Ultimately, the question of whether the LINC program can work comes down to everyone’s personal perspective on ownership and equity. Can we trust private landlords to give everyone a fair shake? Or is the best we can hope for a fitful tangle of legal interests and biases that distributes justice in a reluctant, cautious manner?
“It’s a piece of the puzzle, the other part of it is the government could be building brick and mortar housing for people who fall under a certain threshold, that would be option number two,” says Giselle Routhier, Policy Director at the Coalition For The Homeless. “Building new stock and using existing stock, the state and government needs to step up with that as well, but that takes time and money.”

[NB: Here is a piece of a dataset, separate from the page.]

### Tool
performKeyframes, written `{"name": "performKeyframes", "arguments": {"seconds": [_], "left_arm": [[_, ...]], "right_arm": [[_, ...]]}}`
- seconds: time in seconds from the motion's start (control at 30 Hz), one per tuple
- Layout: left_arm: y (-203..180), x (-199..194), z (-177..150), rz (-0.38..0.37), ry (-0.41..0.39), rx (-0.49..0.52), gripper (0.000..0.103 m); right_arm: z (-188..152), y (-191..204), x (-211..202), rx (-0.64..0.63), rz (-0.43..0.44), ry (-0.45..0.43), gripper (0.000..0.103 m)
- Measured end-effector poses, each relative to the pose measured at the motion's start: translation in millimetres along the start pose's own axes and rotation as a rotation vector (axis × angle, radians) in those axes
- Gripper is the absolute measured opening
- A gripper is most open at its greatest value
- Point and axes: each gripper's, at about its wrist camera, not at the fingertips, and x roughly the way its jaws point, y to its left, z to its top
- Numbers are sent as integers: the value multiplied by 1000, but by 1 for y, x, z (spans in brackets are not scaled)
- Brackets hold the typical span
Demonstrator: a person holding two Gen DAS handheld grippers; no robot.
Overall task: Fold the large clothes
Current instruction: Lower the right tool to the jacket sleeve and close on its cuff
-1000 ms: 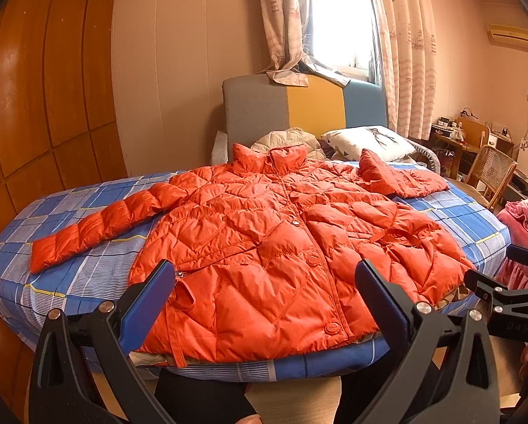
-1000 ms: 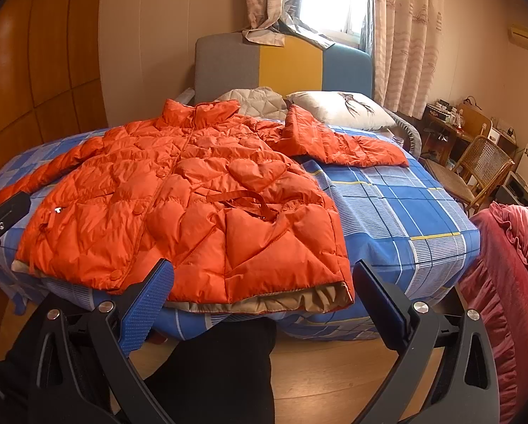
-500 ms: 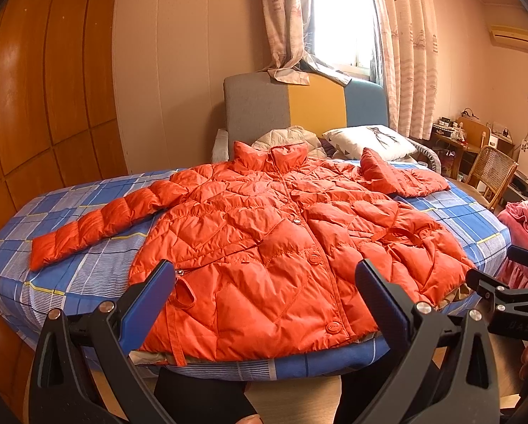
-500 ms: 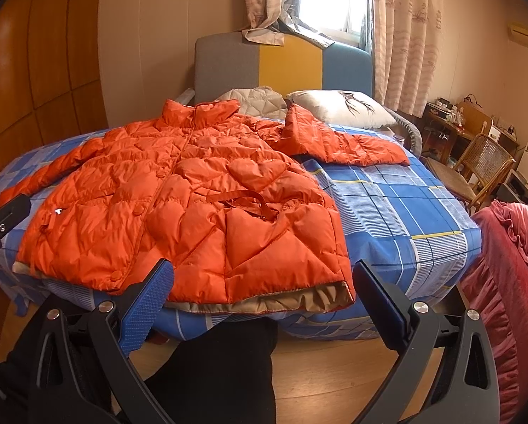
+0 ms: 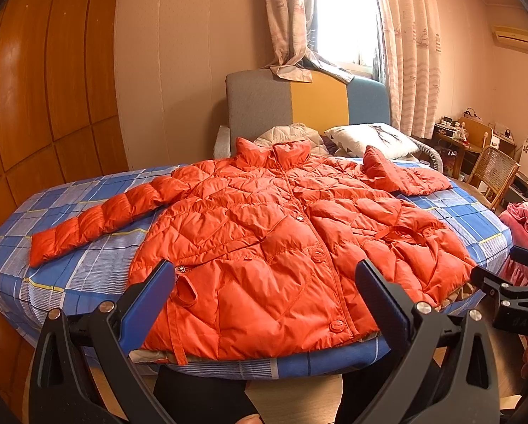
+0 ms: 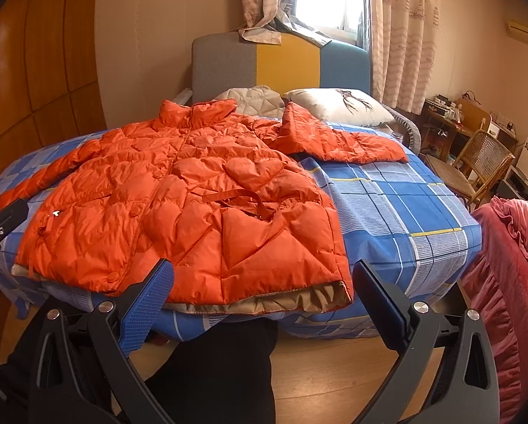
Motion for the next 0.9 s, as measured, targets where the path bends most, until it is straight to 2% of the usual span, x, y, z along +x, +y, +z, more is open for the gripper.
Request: {"name": "performKeyframes", "arguments": {"seconds": [0.2,0.33,0.4,0.47,0.5,0.53,0.67,0.73,0.77,0.8,0.83,0.9], "left_arm": [[6,7,-1,-12,13,3,101],[27,23,0,-24,48,-5,101],[42,36,-1,30,68,-1,101],[55,48,-2,35,87,-9,101],[62,56,-4,51,106,-13,101],[70,64,-6,63,124,-19,101],[85,93,-13,43,194,-30,101],[88,105,-18,66,219,-8,101],[90,109,-20,68,229,3,101],[91,114,-22,72,239,13,101],[93,119,-26,92,254,29,101],[97,126,-34,94,292,32,100]], "right_arm": [[2,-6,4,9,11,12,100],[15,-33,19,92,42,60,100],[21,-48,33,127,45,95,100],[25,-58,52,130,43,126,100],[26,-62,64,132,47,151,97],[25,-66,77,137,55,183,89],[17,-69,116,151,90,275,76],[14,-65,120,141,97,285,51],[13,-62,119,136,112,282,44],[13,-59,117,119,111,276,30],[13,-58,115,107,107,272,22],[11,-60,109,95,109,274,13]]}}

There’s never going to be a simple solution to a problem as vast as New York’s housing crisis. The battle over LINC vouchers is a very small skirmish in a war of infrastructure that’s as old as the city itself. In the meantime, stories like Cecilia Grant’s will continue to pile up. And when you hear them talk, it’s easy to wonder how we lost our common sense in a mess of policy decisions caught in the crosshairs of clashing interests.
“Who doesn’t want housing? I mean if you don’t want housing that’s your problem. But the majority of people want a roof over your head and a place to call your own,” says Grant. “I used to live in the Bridge apartments in 178th connected to the George Washington Bridge. I lived there for 15 years. When I left the landlord held my apartment for a whole year. If that landlord was still there I wouldn’t be homeless, I’m kicking myself to this day. But that’s my story. It’s not ‘oh I got kicked out, or doing substance abuse.’ I don’t know about any of that. I don’t fit in that. I’m being mistreated. I feel abandoned.”